Generally the following are used for sprouting:
Grains: Wheat, bajra, maize, ragi and barley.
Seeds: Alfalfa seeds, carrot seeds, coriander seeds, radish seeds, fenugreek seeds, pumpkin seeds and muskmelon seeds.
Legumes: Mung, Bengal gram, groundnut and peas.
Alfalfa is the king of all sprouts. It is a vital component of human insulin. Apart from minerals, alfalfa is also a rich source of vitamins A, B, C, E and K and amino acids. Sesame seeds are another good source of nourishment. They include all the indispensable amino acids in their 20 per cent protein content and higher concentration of calcium than milk. They are high in lecithin, unsaturated fats, vitamin E and vitamin B complex, besides other live nutrients.
How to Sprout
As a first step, a high quality variety of seeds should be used for sprouting. It should be made sure that the seeds, legumes or grains are of the sproutable type. Soyabeans do not sprout well as they frequently become sour. It is wise to use seeds which are not chemically treated as this slows down the germination rate. The seeds should be washed carefully and then soaked overnight in a jar of pure water. The jar should be enclosed with cheesecloth or wire screening. The period of soaking will depend upon the size of the seed. Small seeds are soaked for five hours, medium size for eight hours and beans and grains for ten to twelve hours. On the next morning, the seeds should be rinsed and the water should be drained off. Not more than one fourth of the jar should be filled with the seeds for sprouting. Soaking makes the seeds, grains or legumes fatty, pulpy and full of water. It should, as a result, be ensured that the jar has enough room for the seeds to expand during sprouting. The seeds should be rinsed and water drained off three times every day till they are ready to eat. The seeds will germinate and become sprouts in two or three days from commencement of soaking, depending on temperature and humidity.
Benefits of Sprouts
There is a remarkable increase in nutrients in sprouted foods when compared to their dried embryo. In the process of sprouting, the vitamins, minerals and protein increase significantly with corresponding reduce in calories and carbohydrate content. These comparisons are based on equivalent water content in the foods measured. Analysis of dried seeds, grains and legumes shows a very low water content. But this increases up to tenfold when the same food is converted into sprouts. For precise comparison each must be brought to a common denomination of equal water content to assess the exact change brought in nutritional value. The increase in protein accessibility is of great importance. It is a valuable indicator of the enhanced nutritional value of a food when sprouted.

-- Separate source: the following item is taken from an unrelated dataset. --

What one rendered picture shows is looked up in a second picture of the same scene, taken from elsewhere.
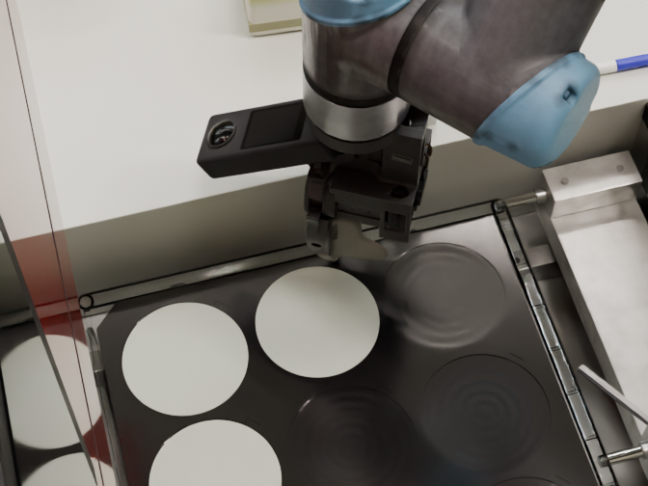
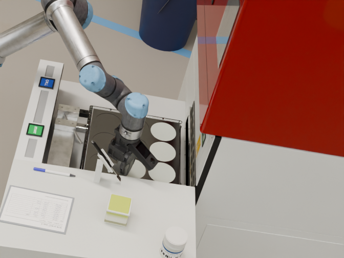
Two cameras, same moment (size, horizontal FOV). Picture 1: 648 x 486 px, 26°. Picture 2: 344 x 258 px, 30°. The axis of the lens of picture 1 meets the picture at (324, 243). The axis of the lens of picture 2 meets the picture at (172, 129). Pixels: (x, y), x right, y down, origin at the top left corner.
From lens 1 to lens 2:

The remarkable increase in sodium content supports the analysis that sprouted foods offer nutritional qualities. Sodium is vital to the digestive process within the gastro-intestinal tract and also to the elimination of carbon dioxide. Dried seeds, grains and legumes do not contain noticeable traces of ascorbic acid, yet when sprouted, they divulge quite important quantities which are significant in the body's capacity to metabolise proteins. The countless increase in ascorbic acid derives from their absorption of atmospheric elements at the time of growth. Sprouts have quite a lot of other benefits. They contribute food in predigested form, that is, the food which has already been acted upon by the enzymes and made to digest without difficulty.
Sprouts are an enormously inexpensive method of obtaining a concentration of vitamins, minerals and enzymes. They have in them all the component nutrients of fruits and vegetables and are 'live' foods. Eating sprouts is the safest and best way of getting the advantage of both fruits and vegetables without contamination and harmful insecticides. It should, however, be ensured that seeds and dried beans are purchased from a store where they are fresh, unsprayed and packaged as food. Seeds that are packaged for planting purposes may contain mercury compounds or other toxic chemicals.